Add Speech to Form Interactions

May 12, 2025
9 min. read

A few years ago I wrote a post about how to add speech to form interactions. Inspired by a blog post by Pamela Fox, I want to revisit this strategy and enhance it with additional techniques and technologies.

What is the problem? #

Additional forms of feedback can help improve usability and accessibility. For example, we can use audio feebdack when a form field is left empty or when fields are too short. This is especially useful for users with disabilities, such as visual impairments, who may not be able to see the error messages.

We can also use speech recognition to dictate text into form fields. This is useful for users who have difficulty typing or for those who prefer to use their voice to input text.

Finally, we can use AI to improve the accuracy of speech recognition and speech synthesis. AI can help us create more natural-sounding voices and improve the accuracy of speech recognition.

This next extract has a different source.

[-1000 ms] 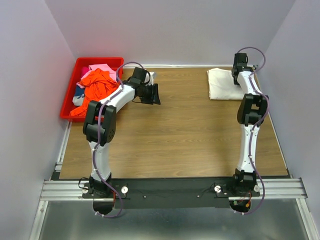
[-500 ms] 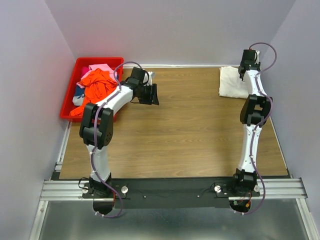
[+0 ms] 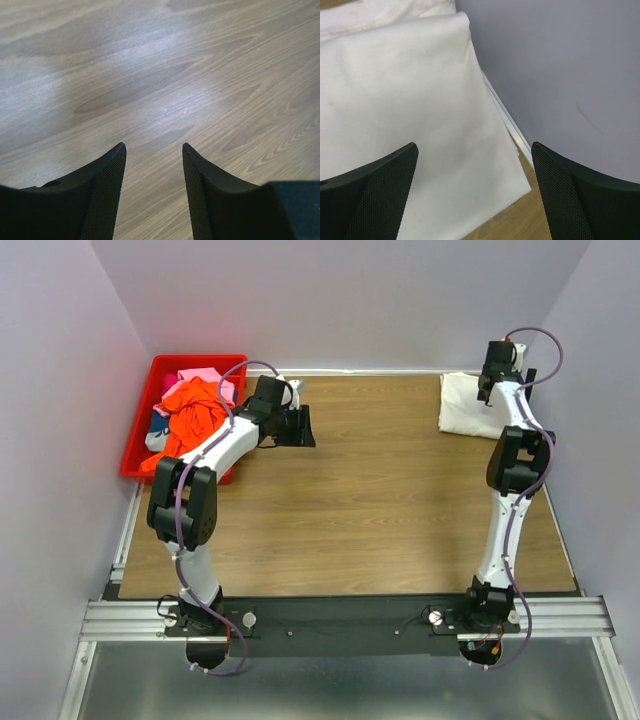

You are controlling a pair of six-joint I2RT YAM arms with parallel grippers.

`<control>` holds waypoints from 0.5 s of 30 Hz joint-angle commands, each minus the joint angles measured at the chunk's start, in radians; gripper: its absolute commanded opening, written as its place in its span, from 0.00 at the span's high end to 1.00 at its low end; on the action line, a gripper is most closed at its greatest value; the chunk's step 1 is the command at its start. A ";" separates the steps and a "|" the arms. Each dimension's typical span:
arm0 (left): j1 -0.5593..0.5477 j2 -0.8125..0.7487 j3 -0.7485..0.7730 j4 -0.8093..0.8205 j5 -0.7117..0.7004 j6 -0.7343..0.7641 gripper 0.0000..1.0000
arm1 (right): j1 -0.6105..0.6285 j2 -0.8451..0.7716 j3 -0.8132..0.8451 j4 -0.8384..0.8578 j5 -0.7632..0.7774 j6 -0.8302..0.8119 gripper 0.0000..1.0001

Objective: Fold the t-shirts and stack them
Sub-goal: Reset both grippers

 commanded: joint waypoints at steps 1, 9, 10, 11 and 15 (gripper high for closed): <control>-0.003 -0.094 -0.048 0.094 -0.047 -0.019 0.43 | -0.002 -0.170 -0.131 0.108 -0.091 0.071 0.00; -0.003 -0.212 -0.153 0.222 -0.087 -0.022 0.43 | 0.052 -0.449 -0.554 0.338 -0.332 0.101 0.00; -0.003 -0.224 -0.160 0.235 -0.092 -0.022 0.43 | 0.061 -0.470 -0.615 0.347 -0.373 0.107 0.00; -0.003 -0.236 -0.168 0.256 -0.093 -0.027 0.43 | 0.069 -0.519 -0.651 0.358 -0.396 0.128 0.00; -0.003 -0.311 -0.226 0.315 -0.115 -0.042 0.43 | 0.122 -0.645 -0.806 0.407 -0.523 0.188 0.00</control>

This post seeks to answer two questions:

How can we add audio feeback to form interactions?
How can we add speech recognition to web pages?

Audio Feedback with the Speech Synthesis API #

The example will provide audio cues when a field is left empty after the user has focused on it. The code is extensible; we can add more fields and messages as needed

The first part of the code is to create an aray of the error messages we want to make available to the user. The keys are the types of errors and the values are the messages we want to use.

const errorMessages = {
  usernameEmpty: "The Username field cannot be empty",
  passwordEmpty: "The Password field cannot be empty",
  // add more keys/messages here as needed...
};

The core of the code is the speakError function, which takes a message and a language code as parameters. The function creates a new SpeechSynthesisUtterance object with the message and sets the language. Finally, it calls the speechSynthesis.speak method to play the audio.

function speakError(
  message,
  lang = "en-US"
) {
  const utterance = new SpeechSynthesisUtterance(message);
  utterance.lang = lang;
  speechSynthesis.speak(utterance);
}

validateNotEmpty is a function that checks if the value of an input element is empty. If it is, it sets the border color to red and calls speakError with the appropriate message. If the value is not empty, it sets the border color to black.

Other errors can be added to the errorMessages object, and we can create functions to handle other error types.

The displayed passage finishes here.